Женщины у колодца | страница 20



Он выпрямился с вызывающим видом и сказал матери:

— Теперь оставь меня в покое!

Но мать этим не удовлетворилась. Всё ли он отдал ей?

— Да, — возразила она. — Я конечно оставлю тебя в покое. Но если я должна уплатить наши долги, то знай, что этих денег не хватит!

Он высказал тогда то, что давно уже мелькало у него в голове.

— За себя я не боюсь, будь в этом уверена. Если ты можешь пробиться как-нибудь, то ведь и я могу тоже!

— Что ты хочешь этим сказать? — спросила она.

— Что я хочу сказать? Только то, что я калека, что я беспомощный, нет у тебя глаз, что ли?

— Не должна ли я идти просить милостыню?

— Ну, не совсем... Нет! Но разве ты не могла бы получить какое-нибудь пособие из вспомогательной кассы?

— Вот оно что! — сказала она и поджала губы.

— Разве это совсем немыслимо? Ведь я же такой беспомощный...

— Беспомощный! — воскликнула она, выйдя окончательно из себя. — Я скажу тебе кое-что теперь. Ты сам не хочешь ничего делать, решительно ничего! Почему ты не посмотрел вчера и не отправился в море, когда оно стало спокойным? А сегодня опять сильное волнение,

— Вчера также было.

— Да? А не можешь ли ты мне сказать, отчего выезжал Иёрген? — спросила она многозначительно.

— Разве Иёрген выезжал? О, ему это можно сделать. У него прекрасная, новая лодка, — сказал со вздохом Оливер.

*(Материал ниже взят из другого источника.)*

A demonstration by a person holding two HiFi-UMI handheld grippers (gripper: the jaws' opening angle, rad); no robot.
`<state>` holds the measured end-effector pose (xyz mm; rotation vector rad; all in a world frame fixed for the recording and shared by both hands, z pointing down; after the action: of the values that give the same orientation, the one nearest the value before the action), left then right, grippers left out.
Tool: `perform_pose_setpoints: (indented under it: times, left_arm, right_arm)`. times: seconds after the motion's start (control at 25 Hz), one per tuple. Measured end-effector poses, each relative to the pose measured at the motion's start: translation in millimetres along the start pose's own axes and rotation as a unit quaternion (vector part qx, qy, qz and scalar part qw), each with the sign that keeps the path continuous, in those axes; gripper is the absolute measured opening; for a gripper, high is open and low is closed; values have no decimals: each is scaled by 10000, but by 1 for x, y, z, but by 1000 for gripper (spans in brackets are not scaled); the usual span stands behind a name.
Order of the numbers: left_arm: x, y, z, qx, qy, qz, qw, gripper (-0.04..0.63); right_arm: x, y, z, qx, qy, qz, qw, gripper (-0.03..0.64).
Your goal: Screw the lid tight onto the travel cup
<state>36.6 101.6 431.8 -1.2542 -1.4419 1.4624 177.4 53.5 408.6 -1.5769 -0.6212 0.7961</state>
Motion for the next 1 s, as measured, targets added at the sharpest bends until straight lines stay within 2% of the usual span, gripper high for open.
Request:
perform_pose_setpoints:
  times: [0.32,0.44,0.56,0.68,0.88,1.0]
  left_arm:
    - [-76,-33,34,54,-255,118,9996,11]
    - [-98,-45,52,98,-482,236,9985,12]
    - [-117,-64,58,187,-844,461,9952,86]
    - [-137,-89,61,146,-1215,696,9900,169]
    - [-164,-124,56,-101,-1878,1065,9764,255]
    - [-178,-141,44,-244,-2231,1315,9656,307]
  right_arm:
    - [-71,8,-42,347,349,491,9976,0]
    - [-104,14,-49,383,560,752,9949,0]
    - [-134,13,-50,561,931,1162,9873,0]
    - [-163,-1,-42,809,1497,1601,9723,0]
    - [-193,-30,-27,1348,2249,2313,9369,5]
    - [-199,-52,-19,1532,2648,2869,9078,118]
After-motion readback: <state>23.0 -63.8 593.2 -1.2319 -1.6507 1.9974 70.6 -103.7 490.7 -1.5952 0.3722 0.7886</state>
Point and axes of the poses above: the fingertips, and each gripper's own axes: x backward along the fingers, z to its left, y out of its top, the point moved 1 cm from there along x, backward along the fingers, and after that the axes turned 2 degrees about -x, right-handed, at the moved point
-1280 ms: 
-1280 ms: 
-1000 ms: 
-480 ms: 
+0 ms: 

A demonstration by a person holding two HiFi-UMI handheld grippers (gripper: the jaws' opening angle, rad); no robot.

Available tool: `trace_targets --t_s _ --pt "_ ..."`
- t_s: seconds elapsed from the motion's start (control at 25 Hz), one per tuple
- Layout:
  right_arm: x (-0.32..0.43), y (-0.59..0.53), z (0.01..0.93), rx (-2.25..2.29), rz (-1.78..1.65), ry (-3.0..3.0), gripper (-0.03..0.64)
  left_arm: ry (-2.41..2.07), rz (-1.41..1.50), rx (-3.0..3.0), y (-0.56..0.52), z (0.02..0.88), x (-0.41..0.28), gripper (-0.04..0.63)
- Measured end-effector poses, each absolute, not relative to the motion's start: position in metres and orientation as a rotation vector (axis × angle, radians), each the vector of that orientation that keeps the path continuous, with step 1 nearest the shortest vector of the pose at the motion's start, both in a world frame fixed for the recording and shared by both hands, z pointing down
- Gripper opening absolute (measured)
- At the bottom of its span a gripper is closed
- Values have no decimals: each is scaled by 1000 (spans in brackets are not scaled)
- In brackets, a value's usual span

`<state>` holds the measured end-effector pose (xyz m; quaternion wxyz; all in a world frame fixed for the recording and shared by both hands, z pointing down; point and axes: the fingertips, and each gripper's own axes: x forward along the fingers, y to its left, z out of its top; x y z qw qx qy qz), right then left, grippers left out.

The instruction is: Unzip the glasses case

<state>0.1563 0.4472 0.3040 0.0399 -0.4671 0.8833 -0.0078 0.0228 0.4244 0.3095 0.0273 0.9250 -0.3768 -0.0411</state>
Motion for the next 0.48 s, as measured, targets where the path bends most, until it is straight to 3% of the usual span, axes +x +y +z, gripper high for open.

Они замолчали. Но мать всё ещё была очень возбуждена и не скрывала этого.

— Ты продаёшь двери дома, — проговорила она. — Хорошо, что ты ещё не продал стен! Ах, я была бы рада лежать в земле!

— И я тоже. Прежде тебя!

— Ты? — возразила она с презрительной насмешкой. — Ты ведь лежишь в доме! Я уверена, что если мне выдадут что-нибудь из вспомогательной кассы, то мне ещё придётся тебя кормить.

Тут Оливер разразился громким смехом. Что за неразумные речи!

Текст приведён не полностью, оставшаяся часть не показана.